In this article, we'll write a small program using oneAPI and DPC++ from scratch and subsequently deploy and run our program on hardware in the DevCloud.
Introduction
Intel's oneAPI is an open, standards-based programming model, empowering C++ developers to target different accelerator architectures in a uniform manner. This is in contrast to specialized APIs such as Vulkan, CUDA, or D3D12 which target GPUs in a bespoke manner, or Verilog and VHDL which target FPGAs. When programming with oneAPI, the same code can be used to target CPUs, GPUs, and FPGAs alike. The only thing you need to get started is a working installation of the oneAPI toolkit which ships with DPC++, Intel's extension to the Clang compiler, needed to compile C++ code to target the various supported accelerator types.

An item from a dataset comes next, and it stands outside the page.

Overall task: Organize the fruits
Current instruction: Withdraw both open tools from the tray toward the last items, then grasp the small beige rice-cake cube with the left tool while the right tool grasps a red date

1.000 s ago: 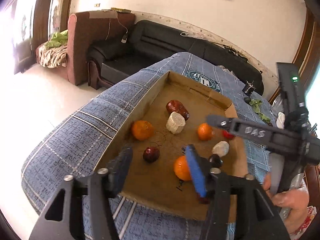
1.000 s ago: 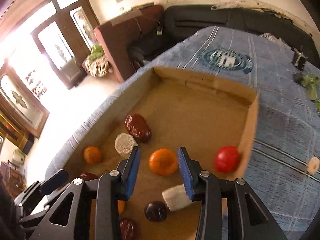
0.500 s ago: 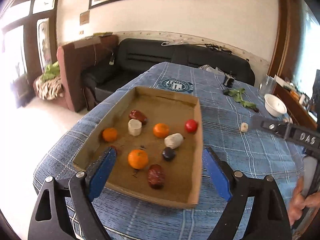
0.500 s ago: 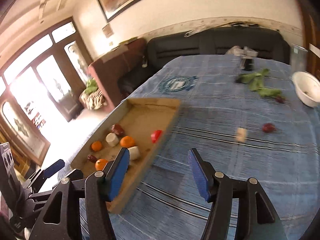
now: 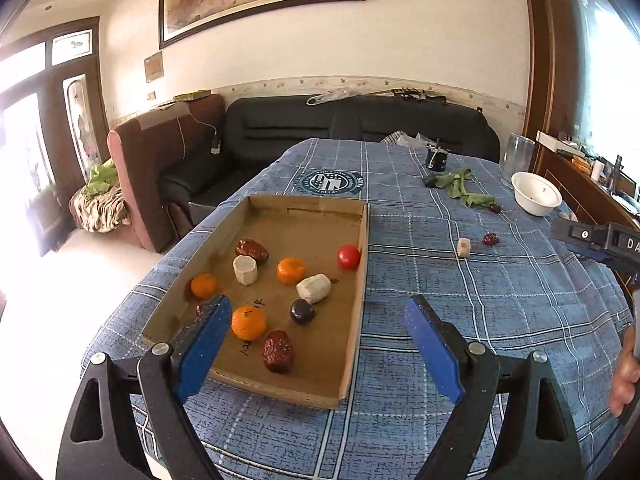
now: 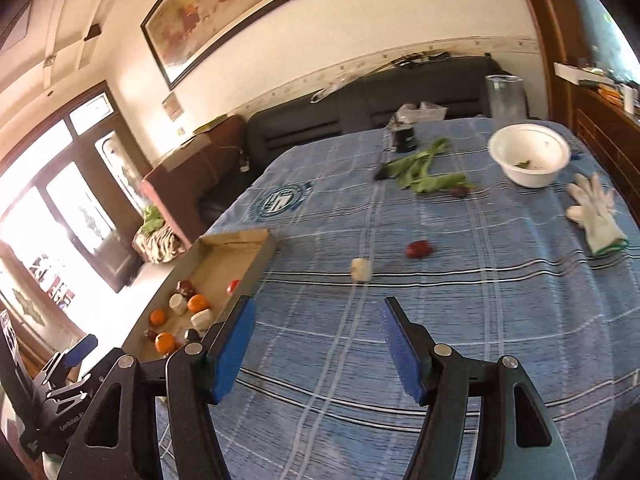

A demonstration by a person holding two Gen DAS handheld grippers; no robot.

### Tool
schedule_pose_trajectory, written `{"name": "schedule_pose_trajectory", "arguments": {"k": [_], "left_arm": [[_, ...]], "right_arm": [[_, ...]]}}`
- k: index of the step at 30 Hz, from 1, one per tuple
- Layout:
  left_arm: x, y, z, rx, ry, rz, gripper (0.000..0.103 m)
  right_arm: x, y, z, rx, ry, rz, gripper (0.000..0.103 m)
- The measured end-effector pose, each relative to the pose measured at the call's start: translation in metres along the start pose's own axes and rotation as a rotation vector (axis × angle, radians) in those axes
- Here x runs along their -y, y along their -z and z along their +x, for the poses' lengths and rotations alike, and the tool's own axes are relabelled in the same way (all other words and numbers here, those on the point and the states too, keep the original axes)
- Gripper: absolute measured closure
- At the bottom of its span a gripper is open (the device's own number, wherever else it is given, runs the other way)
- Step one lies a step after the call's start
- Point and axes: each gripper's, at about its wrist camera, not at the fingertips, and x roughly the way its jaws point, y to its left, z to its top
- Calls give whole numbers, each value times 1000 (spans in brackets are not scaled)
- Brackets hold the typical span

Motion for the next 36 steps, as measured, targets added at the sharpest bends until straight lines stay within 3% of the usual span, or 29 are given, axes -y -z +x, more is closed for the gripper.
{"name": "schedule_pose_trajectory", "arguments": {"k": [7,15,32,34,36], "left_arm": [[12,1,1,-12,7,26,15],[15,4,16,-71,87,10,15],[64,1,75,-178,191,85,15],[68,-2,83,-184,198,85,15],[73,-7,92,-186,204,84,15]], "right_arm": [[24,-1,-11,11,36,39,33],[54,-6,11,-38,88,89,33],[80,-45,158,-200,255,13,33],[85,-44,171,-225,271,19,35],[86,-42,177,-233,265,20,48]]}}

An additional benefit of using oneAPI is the ability to deploy applications to Intel's DevCloud, a sandbox environment providing access to compute clusters provisioned with powerful CPUs and FPGAs. Practitioners familiar with the complexity of managing FPGA toolchains will likely be pleased to deploy software in a nearly turnkey environment, targeting FPGAs such as the Arria 10 without needing an immediate investment in hardware. In this article, we'll be writing a small program using oneAPI and DPC++ from scratch and subsequently deploy and run our program on hardware in the DevCloud.
A Sobel Convolution
The Sobel operator is a simple edge-detection filter that, when convolved with an image, produces a corresponding image with the edges emphasized. It is used primarily in computer vision or rendering applications as a precursor to downstream pipeline stages that perform inference or render various visual effects. To perform a Sobel filter, we need to convolve an image two times with the following filters:
|1 0 -1|
|2 0 -2|
|1 0 -1|
and:
| 1 2 1|
| 0 0 0|
|-1 -2 -1|
Intuitively, the first kernel here will "detect" edges in the x-direction, and the second kernel detects edges in the y-direction. The application of the kernel at a single pixel is, in reality, a directional gradient computed using finite differences. The gradients produced in this way can then be combined to return the norm of the directional derivative at each pixel. Larger norms correspond to edges as seen in the following images:
For a 3x3 kernel, application to a single pixel requires 9 multiplies, and 8 additions to accumulate the result, so 17 operations in total (not accounting for SIMD or MADD or any other such operation fusing, this is just a rough cost estimation). If an image has dimension w
by h
, then we expect the two convolutions to require on the order of 34wh
operations. There is a trick however, which leverages the fact that the convolution operator is separable whenever the convolution matrix is rank 1. In the case of the x-derivative finite difference kernel, we can factor it out as the following outer product:
|1 0 -1| |1|
|2 0 -2| = |2| * [1 0 -1]
|1 0 -1| |1|
Subsequently, the image can be convolved in two steps, first with the 3x1 horizontal kernel, then by the 1x3 vertical kernel. These two kernels require 10 operations, meaning that the entire Sobel convolution can be done on the order of 20wh operations instead of 34wh (at the cost of requiring some additional intermediate memory).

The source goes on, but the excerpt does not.